Seabisciut, my 1926 coupe does not need a Ruckstell he took on Tenney Hill Road, a dirt road all the way to the top in direct drive (high gear), a total distance 1.38 miles, average grade 5%, with as much as 8% grade in some places, total time 3:27 minutes.
What a fun ride. Thanks for sharing !
I'll take it . . .
Your typical T in good tune can take the hills on most public roads. The issue comes when you are on a club tour and others have a ruckstell and are climbing the hills at a slower pace. The T not equipped with the extra gear is forced to ride the low pedal.
Thanks for sharing Warren. If that is an old cemetery on the left at the start of the video, we've been on that road before. Beautiful area
My observation after 45 years of T driving, is that a Ruckstell can greatly reduce the risk of breaking your crankshaft!!
Lugging a T in high gear is one of the riskiest things for the crankshaft. Now having 4-1 gears can reduce the likelihood of significant lugging (or having a Warford or other under drive)
Best of luck
I think those of us with a Ruckstell would argue that it's the people who can't take the hill in high that force us to engage it. Not the other way around.
I'll take a Ruckstell any day. I agree with Warren, but still like Ruckstells, they make driving a T so much easier.
I agree with everyone, I was just getting your attention with headline. My '26 coupe "Seabiscuit" does not have a Ruckstell, but has had a complete engine rebuild. Sambuca my 1917 Canopy Express Delivery has just got a Ruckstell installed and I love it.

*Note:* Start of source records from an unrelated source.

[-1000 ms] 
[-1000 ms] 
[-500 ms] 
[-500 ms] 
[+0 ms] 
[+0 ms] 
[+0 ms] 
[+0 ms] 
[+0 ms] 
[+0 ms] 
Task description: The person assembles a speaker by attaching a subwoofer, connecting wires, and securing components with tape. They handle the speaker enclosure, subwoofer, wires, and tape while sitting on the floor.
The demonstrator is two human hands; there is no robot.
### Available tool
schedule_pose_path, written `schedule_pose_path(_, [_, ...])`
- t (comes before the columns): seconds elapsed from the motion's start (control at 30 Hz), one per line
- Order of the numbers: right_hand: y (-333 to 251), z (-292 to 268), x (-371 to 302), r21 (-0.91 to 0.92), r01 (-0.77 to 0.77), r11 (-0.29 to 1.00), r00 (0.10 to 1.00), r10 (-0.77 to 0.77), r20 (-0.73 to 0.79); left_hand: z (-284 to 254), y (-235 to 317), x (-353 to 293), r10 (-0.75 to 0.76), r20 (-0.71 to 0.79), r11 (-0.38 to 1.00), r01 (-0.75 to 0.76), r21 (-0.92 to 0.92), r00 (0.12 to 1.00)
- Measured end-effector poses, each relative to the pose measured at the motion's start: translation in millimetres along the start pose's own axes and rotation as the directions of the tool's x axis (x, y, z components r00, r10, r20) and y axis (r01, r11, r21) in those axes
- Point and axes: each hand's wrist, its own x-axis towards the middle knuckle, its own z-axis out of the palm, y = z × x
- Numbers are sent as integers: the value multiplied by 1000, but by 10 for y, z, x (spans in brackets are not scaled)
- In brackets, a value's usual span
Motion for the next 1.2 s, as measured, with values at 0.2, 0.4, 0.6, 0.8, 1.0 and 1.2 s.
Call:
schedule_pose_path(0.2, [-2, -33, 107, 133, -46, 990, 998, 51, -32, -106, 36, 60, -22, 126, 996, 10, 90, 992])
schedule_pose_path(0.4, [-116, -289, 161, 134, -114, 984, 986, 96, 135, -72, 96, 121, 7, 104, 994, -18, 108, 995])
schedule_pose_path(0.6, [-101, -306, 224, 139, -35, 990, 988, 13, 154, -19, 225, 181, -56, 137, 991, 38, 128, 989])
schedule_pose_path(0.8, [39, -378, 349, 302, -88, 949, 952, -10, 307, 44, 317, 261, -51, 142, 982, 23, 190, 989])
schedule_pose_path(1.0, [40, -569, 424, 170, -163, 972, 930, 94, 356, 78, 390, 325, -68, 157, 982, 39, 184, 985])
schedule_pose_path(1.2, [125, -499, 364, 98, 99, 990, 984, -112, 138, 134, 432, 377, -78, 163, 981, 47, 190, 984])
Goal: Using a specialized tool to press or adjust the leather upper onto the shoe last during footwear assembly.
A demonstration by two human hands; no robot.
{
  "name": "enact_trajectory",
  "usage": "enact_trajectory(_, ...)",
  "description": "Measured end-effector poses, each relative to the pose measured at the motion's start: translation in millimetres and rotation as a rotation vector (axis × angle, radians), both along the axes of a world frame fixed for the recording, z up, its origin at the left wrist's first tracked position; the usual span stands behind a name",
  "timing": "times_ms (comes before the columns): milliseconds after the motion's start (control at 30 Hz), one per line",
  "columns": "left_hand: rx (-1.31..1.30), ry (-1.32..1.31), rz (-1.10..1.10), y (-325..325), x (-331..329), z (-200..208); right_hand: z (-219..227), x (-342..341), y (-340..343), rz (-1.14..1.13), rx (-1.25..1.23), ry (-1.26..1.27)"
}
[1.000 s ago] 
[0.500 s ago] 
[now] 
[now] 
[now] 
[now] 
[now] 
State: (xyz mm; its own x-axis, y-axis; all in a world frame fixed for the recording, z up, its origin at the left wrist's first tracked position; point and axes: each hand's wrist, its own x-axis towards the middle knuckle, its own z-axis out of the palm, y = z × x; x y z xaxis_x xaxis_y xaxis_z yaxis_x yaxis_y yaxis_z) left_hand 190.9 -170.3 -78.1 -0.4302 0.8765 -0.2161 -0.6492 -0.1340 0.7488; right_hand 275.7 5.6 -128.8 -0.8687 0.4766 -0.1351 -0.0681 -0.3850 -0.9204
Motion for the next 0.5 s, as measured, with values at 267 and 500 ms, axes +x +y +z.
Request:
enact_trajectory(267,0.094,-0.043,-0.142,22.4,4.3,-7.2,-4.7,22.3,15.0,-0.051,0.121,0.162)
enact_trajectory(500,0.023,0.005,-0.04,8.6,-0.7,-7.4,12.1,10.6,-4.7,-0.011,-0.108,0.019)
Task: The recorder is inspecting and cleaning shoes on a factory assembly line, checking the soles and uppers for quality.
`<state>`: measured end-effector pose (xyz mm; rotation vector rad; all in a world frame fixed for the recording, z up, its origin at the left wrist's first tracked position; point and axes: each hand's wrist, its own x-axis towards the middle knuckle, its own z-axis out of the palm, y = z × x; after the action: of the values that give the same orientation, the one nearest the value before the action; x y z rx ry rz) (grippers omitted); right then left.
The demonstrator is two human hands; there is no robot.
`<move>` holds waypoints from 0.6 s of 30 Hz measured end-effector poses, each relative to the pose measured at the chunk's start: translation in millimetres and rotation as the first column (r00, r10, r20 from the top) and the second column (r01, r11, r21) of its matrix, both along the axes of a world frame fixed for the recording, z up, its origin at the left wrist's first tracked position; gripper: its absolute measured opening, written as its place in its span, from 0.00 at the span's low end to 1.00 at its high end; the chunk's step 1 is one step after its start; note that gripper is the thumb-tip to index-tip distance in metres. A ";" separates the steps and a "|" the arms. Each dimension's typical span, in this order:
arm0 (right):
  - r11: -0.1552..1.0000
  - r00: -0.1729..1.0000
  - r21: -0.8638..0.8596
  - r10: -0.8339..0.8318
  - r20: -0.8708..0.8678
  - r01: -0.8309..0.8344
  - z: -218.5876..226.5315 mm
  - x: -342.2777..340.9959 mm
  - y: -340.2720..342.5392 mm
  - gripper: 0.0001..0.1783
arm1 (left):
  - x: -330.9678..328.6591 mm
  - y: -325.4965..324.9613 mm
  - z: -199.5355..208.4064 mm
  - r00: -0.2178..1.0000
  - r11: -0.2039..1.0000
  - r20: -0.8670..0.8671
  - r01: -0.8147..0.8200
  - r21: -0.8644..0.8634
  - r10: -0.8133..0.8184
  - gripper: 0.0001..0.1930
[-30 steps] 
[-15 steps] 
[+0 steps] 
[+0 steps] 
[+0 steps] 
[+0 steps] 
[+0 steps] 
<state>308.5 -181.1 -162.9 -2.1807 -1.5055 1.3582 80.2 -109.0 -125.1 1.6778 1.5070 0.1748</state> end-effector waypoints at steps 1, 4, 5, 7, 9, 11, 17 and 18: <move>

Sambuca going up same climb, but on paved Route 13, shortly after engine rebuild in 2012
I have found that when I am alone in my T, there are hills I can climb in high, however, I think that it is safer on the engine to use Ruckstell. On those same hills I MUST shift down when carrying passengers or any load. The Ruckstell is also good for going down hills. It actually multiplies the power of the brakes and engine compression. I also agree that if one needs to slow down, it is impossible to get back enough speed to continue in high on many hills.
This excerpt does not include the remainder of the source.